— YOUR ASSIGNMENT —
In the listing that follows, the range to quote begins at the line that has "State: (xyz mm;" and ends after the line that has "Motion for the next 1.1"; quote it verbatim and add nothing.
*** SOURCE MATERIAL ***
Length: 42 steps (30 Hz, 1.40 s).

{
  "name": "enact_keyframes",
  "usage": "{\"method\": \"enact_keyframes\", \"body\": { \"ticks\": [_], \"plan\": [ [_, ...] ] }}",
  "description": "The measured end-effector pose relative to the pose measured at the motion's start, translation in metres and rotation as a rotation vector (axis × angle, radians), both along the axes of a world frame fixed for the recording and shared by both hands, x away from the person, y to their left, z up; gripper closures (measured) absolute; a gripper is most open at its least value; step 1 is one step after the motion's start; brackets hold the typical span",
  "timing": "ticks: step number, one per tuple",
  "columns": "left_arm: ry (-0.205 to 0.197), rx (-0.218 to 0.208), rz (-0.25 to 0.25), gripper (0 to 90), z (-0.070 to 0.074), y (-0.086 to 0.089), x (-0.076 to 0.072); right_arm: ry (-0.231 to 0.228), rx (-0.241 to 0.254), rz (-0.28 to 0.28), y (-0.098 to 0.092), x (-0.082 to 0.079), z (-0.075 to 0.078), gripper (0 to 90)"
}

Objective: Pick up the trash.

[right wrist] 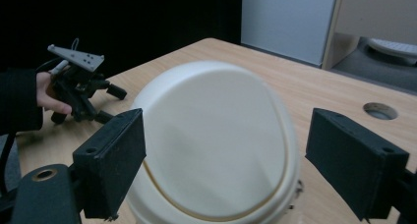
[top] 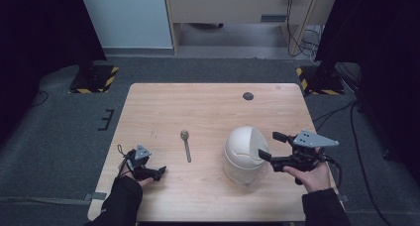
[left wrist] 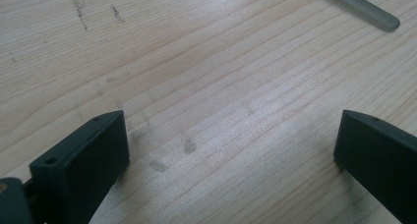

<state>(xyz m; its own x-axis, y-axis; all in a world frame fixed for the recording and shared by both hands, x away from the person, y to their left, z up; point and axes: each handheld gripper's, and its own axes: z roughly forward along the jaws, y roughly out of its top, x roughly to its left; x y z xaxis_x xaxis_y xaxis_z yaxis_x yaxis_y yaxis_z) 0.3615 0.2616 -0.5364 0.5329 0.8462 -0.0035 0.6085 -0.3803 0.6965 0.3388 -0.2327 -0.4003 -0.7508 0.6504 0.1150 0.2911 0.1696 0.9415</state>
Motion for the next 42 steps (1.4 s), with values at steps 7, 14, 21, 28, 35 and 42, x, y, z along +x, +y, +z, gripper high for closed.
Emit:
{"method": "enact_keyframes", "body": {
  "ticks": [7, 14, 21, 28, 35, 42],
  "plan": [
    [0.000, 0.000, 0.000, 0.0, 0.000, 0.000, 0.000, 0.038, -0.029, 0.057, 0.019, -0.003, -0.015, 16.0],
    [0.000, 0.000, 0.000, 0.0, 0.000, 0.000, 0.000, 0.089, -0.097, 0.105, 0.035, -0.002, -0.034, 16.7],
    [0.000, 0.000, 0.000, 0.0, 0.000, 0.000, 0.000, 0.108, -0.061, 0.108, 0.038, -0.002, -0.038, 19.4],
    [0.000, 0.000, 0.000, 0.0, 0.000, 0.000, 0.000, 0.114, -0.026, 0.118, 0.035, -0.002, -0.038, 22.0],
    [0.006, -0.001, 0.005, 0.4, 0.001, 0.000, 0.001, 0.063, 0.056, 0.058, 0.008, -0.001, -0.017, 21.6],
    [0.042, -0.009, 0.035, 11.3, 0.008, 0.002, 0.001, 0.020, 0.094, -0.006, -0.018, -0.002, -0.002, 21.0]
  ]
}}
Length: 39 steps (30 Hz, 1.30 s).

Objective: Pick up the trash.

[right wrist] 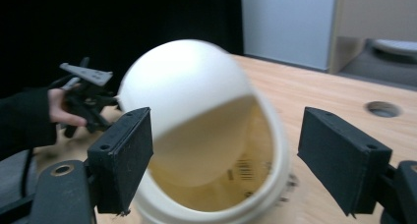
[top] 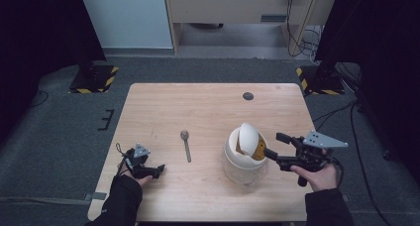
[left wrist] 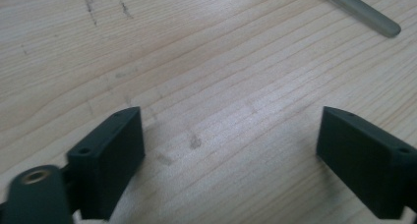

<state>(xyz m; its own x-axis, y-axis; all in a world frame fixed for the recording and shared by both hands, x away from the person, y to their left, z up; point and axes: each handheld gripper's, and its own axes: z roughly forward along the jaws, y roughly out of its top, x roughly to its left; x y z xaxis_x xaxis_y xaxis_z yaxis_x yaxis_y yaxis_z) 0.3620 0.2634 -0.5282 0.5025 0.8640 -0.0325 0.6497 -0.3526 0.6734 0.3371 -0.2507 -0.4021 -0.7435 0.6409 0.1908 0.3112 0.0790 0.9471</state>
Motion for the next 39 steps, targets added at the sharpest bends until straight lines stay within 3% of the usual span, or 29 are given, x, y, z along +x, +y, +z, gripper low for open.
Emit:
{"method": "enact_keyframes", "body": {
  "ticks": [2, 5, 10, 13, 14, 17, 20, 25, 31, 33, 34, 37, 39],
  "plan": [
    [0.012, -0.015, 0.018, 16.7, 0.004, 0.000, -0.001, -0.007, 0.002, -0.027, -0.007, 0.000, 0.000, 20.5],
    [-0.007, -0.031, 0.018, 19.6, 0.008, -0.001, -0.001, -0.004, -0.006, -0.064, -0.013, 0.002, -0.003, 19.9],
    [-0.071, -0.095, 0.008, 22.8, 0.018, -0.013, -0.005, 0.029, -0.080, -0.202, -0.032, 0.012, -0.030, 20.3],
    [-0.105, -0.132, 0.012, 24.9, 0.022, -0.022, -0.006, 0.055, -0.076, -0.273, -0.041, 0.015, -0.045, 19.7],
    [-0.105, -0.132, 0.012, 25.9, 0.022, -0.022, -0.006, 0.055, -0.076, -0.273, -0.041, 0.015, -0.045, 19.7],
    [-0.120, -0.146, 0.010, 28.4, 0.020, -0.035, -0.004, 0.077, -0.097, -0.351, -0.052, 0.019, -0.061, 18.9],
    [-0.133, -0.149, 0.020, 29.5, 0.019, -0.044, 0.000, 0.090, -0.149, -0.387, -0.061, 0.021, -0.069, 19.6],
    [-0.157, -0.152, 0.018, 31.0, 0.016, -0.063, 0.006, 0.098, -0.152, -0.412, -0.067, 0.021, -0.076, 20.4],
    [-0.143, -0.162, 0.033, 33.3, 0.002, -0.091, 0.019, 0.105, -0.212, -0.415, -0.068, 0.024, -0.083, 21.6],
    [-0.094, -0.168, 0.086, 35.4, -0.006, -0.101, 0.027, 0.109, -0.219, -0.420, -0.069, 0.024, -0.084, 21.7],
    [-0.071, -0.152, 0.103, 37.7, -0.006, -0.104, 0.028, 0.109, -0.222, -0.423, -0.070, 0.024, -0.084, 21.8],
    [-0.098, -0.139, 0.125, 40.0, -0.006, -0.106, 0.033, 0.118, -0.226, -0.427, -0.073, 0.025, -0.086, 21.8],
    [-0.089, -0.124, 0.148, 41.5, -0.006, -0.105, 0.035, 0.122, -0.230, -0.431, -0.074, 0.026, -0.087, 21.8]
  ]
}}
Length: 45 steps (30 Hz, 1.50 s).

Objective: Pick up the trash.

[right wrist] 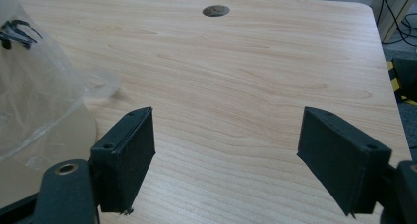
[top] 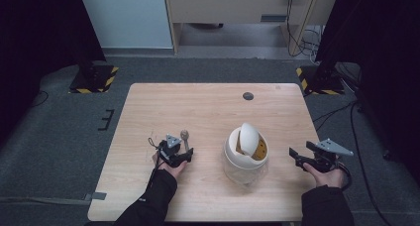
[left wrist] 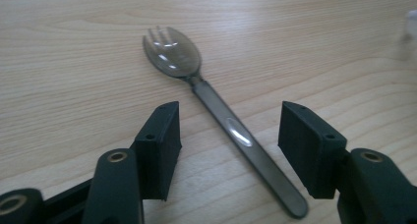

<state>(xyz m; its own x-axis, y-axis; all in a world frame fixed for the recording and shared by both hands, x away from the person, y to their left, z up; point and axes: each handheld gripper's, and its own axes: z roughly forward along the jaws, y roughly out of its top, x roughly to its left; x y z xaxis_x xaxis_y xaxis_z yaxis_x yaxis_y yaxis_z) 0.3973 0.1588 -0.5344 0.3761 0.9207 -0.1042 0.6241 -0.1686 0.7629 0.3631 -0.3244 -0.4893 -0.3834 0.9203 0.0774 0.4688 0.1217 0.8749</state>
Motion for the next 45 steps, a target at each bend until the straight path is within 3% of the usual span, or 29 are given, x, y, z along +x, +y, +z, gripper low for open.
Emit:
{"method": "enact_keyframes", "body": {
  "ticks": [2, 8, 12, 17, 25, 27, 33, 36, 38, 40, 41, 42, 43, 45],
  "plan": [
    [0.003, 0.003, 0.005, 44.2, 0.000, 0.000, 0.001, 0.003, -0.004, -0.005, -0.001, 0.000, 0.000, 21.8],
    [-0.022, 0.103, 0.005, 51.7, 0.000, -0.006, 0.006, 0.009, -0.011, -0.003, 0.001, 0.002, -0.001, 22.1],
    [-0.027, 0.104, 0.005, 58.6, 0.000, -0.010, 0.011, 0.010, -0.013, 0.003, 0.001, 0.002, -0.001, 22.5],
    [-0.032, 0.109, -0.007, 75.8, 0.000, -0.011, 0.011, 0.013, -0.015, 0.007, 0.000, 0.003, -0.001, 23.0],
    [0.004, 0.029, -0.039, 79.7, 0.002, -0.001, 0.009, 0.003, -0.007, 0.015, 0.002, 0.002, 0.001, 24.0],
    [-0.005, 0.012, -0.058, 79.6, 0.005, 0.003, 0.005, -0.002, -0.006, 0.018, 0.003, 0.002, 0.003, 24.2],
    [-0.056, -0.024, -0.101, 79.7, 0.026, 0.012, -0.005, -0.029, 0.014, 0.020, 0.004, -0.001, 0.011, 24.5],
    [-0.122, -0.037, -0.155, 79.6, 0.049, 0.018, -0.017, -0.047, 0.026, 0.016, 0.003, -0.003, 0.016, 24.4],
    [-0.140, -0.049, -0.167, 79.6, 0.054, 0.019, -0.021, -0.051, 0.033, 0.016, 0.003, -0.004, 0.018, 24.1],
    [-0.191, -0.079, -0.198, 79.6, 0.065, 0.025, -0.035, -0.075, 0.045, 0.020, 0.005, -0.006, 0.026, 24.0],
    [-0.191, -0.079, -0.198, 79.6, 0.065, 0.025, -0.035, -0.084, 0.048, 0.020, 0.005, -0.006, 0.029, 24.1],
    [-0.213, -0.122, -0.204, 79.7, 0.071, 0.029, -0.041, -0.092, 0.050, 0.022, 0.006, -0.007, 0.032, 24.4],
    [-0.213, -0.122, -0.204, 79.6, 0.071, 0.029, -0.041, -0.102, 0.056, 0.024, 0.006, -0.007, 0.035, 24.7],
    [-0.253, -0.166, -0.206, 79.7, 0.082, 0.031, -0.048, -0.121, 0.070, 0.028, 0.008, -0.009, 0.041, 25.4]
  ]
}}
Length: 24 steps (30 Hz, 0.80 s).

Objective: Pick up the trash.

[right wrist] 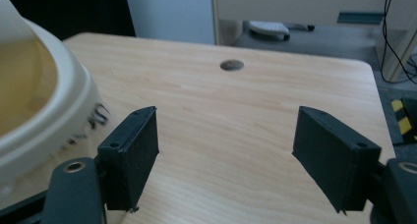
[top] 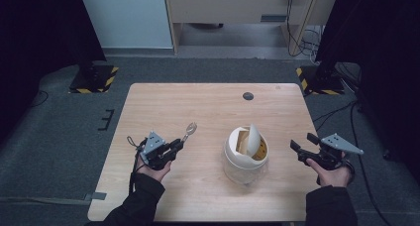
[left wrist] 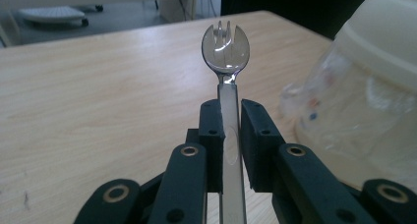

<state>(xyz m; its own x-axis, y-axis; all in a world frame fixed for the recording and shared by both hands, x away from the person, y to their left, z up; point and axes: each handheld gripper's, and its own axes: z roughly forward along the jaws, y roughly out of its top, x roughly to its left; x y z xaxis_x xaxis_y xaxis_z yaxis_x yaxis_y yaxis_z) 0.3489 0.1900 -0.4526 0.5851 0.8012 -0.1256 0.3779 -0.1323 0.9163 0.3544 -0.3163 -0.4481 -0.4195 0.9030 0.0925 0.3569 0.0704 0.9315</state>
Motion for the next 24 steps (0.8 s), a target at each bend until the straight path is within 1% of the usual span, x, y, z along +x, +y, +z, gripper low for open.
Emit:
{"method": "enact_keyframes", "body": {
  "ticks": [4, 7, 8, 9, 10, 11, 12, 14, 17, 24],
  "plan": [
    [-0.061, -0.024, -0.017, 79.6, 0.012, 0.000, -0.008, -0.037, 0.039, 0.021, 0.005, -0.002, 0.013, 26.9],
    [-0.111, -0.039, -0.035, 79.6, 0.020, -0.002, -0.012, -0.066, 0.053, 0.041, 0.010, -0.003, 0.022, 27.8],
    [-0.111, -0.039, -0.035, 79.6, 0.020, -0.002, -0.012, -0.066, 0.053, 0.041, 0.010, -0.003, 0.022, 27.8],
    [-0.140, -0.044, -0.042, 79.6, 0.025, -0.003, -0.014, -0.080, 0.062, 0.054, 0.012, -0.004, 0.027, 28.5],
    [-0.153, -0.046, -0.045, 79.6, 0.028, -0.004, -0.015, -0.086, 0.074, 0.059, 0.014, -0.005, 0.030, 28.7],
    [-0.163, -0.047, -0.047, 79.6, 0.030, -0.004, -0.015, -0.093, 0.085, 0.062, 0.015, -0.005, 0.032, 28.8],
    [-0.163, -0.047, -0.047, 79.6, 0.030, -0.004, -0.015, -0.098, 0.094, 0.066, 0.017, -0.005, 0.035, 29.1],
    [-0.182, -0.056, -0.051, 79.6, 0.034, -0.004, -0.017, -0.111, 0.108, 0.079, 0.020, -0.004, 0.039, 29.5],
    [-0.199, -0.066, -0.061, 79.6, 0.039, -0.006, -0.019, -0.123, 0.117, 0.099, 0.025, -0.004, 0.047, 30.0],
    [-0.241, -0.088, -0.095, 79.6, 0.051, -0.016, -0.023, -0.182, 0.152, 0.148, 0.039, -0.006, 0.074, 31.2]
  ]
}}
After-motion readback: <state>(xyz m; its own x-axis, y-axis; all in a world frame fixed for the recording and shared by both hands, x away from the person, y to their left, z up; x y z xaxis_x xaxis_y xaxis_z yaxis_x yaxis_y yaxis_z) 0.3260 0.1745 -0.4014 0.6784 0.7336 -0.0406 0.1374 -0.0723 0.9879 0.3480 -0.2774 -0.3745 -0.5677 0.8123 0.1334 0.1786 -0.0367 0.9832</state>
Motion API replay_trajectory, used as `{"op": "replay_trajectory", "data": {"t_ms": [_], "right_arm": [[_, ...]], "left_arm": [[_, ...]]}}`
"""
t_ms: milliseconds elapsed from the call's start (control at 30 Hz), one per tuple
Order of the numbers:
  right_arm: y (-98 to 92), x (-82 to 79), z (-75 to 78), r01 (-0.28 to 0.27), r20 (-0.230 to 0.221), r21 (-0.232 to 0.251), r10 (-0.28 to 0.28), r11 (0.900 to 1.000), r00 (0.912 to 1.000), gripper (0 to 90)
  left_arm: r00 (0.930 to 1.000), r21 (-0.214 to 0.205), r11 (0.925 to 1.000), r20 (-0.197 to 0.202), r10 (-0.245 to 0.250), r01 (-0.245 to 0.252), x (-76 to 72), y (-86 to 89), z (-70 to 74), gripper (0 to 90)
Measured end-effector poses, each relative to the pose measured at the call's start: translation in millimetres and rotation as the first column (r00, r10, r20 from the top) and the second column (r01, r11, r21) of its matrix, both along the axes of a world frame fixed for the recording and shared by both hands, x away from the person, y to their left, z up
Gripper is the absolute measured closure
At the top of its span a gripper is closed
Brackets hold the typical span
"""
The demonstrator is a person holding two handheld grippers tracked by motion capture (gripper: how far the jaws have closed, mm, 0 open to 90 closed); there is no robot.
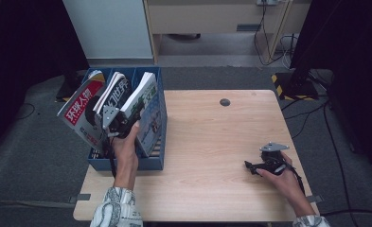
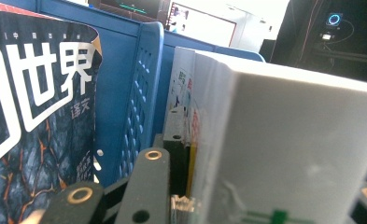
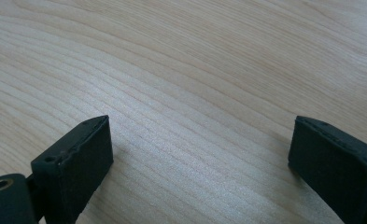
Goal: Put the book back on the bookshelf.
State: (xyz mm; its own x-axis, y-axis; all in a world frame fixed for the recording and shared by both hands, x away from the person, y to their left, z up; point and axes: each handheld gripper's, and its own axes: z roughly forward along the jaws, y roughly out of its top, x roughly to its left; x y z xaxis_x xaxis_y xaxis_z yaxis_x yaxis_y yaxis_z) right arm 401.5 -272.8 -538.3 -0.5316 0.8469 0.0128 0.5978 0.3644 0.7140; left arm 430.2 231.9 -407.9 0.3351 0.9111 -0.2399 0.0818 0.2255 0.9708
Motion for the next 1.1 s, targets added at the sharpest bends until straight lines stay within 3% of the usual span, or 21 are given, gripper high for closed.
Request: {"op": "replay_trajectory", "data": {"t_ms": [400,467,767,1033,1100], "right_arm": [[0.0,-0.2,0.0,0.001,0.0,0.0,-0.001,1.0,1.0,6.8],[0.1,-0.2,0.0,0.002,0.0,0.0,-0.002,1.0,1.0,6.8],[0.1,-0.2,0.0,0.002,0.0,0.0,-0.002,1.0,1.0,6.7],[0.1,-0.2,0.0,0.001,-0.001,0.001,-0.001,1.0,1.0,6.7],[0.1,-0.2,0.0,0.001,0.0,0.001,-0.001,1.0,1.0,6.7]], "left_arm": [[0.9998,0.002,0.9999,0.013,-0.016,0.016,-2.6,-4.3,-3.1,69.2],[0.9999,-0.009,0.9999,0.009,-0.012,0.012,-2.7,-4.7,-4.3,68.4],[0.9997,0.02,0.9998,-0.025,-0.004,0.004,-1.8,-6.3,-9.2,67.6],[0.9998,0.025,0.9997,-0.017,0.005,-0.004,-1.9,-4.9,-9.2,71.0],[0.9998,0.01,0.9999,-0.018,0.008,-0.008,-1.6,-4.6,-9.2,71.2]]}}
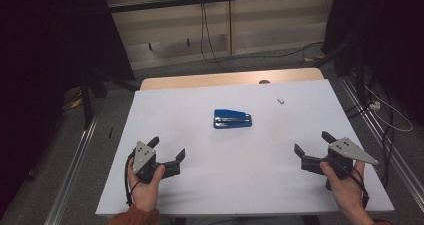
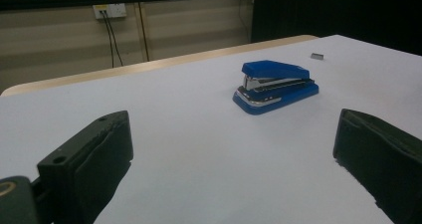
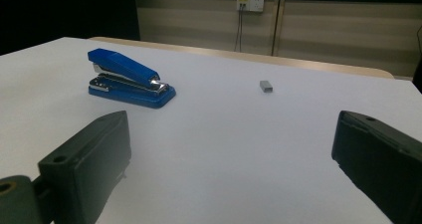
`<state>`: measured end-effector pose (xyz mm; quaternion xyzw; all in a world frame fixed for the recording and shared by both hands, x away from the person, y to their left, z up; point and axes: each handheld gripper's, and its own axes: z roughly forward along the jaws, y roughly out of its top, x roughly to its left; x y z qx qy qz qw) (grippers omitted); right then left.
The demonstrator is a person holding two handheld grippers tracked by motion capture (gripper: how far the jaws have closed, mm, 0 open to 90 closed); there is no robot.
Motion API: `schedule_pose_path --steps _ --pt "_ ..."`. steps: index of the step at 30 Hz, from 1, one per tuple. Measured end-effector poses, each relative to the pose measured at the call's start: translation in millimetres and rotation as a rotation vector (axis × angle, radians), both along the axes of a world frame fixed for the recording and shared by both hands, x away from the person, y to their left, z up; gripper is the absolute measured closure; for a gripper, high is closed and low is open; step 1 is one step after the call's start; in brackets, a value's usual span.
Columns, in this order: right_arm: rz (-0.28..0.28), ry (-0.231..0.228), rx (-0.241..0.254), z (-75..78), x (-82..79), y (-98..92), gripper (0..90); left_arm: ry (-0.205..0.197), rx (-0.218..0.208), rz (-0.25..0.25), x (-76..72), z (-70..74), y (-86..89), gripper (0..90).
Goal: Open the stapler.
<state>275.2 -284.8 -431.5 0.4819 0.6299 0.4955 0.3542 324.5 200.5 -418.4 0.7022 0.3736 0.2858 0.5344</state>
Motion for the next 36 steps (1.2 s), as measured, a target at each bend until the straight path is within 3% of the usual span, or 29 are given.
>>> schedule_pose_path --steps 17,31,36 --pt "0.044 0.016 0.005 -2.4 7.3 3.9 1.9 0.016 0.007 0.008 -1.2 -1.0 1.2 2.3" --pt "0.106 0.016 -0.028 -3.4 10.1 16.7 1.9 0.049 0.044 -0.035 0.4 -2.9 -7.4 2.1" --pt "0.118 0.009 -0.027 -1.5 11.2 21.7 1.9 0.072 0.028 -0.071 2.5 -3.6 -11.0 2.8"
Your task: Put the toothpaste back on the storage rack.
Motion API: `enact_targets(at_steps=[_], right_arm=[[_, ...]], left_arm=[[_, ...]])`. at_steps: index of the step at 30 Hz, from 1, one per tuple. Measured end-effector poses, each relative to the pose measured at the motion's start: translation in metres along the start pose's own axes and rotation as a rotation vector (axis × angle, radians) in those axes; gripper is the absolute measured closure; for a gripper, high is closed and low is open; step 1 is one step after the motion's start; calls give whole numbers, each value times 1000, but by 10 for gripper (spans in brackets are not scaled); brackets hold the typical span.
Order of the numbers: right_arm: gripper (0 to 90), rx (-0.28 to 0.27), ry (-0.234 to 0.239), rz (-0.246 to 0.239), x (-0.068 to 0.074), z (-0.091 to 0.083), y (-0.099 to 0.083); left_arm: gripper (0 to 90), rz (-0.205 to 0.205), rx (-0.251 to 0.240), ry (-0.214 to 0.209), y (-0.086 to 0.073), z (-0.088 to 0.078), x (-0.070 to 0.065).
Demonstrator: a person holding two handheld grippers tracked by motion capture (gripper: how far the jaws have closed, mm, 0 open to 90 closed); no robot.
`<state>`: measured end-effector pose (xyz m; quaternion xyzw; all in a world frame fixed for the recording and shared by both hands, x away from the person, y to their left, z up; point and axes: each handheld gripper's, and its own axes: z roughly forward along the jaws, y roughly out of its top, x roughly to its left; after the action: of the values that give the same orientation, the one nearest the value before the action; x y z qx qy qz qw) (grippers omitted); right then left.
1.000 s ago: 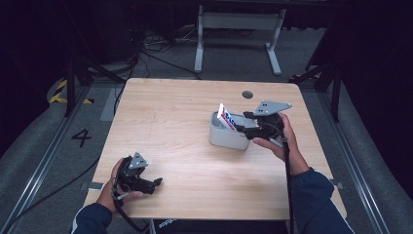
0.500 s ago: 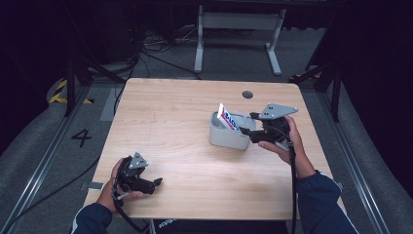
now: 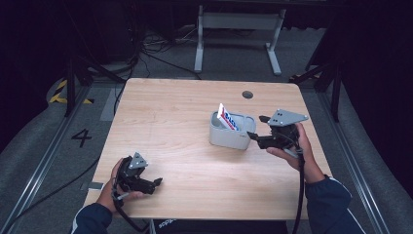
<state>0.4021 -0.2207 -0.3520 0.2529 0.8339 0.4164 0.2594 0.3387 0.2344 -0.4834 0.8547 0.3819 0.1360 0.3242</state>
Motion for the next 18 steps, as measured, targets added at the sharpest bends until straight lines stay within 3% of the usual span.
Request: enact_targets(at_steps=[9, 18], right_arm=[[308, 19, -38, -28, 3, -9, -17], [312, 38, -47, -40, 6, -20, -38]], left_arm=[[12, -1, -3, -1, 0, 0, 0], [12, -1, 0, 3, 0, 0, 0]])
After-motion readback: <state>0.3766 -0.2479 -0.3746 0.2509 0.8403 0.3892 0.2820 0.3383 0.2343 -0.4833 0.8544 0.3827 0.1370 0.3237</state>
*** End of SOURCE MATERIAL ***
— SOLUTION FOR THIS TASK —
State: (xyz mm; its own x-axis, y-axis; all in a world frame fixed for the recording and shared by both hands, x away from the person, y to their left, z up; point and axes: each handheld gripper's, and its own axes: z roughly forward along the jaws, y roughly out of its top, x roughly to its left; x y z xaxis_x xaxis_y xaxis_z yaxis_x yaxis_y yaxis_z) right arm 401.5 -272.8 -538.3 -0.5316 0.8469 0.0128 0.5978 0.3644 0.7140; left arm 430.2 231.9 -407.9 0.3351 0.9111 -0.2399 0.0818 0.2255 0.9708
Motion for the next 1.1 s, targets added at the sharpest bends until straight lines stay within 3% of the usual span, or 21 are given, gripper high for closed.

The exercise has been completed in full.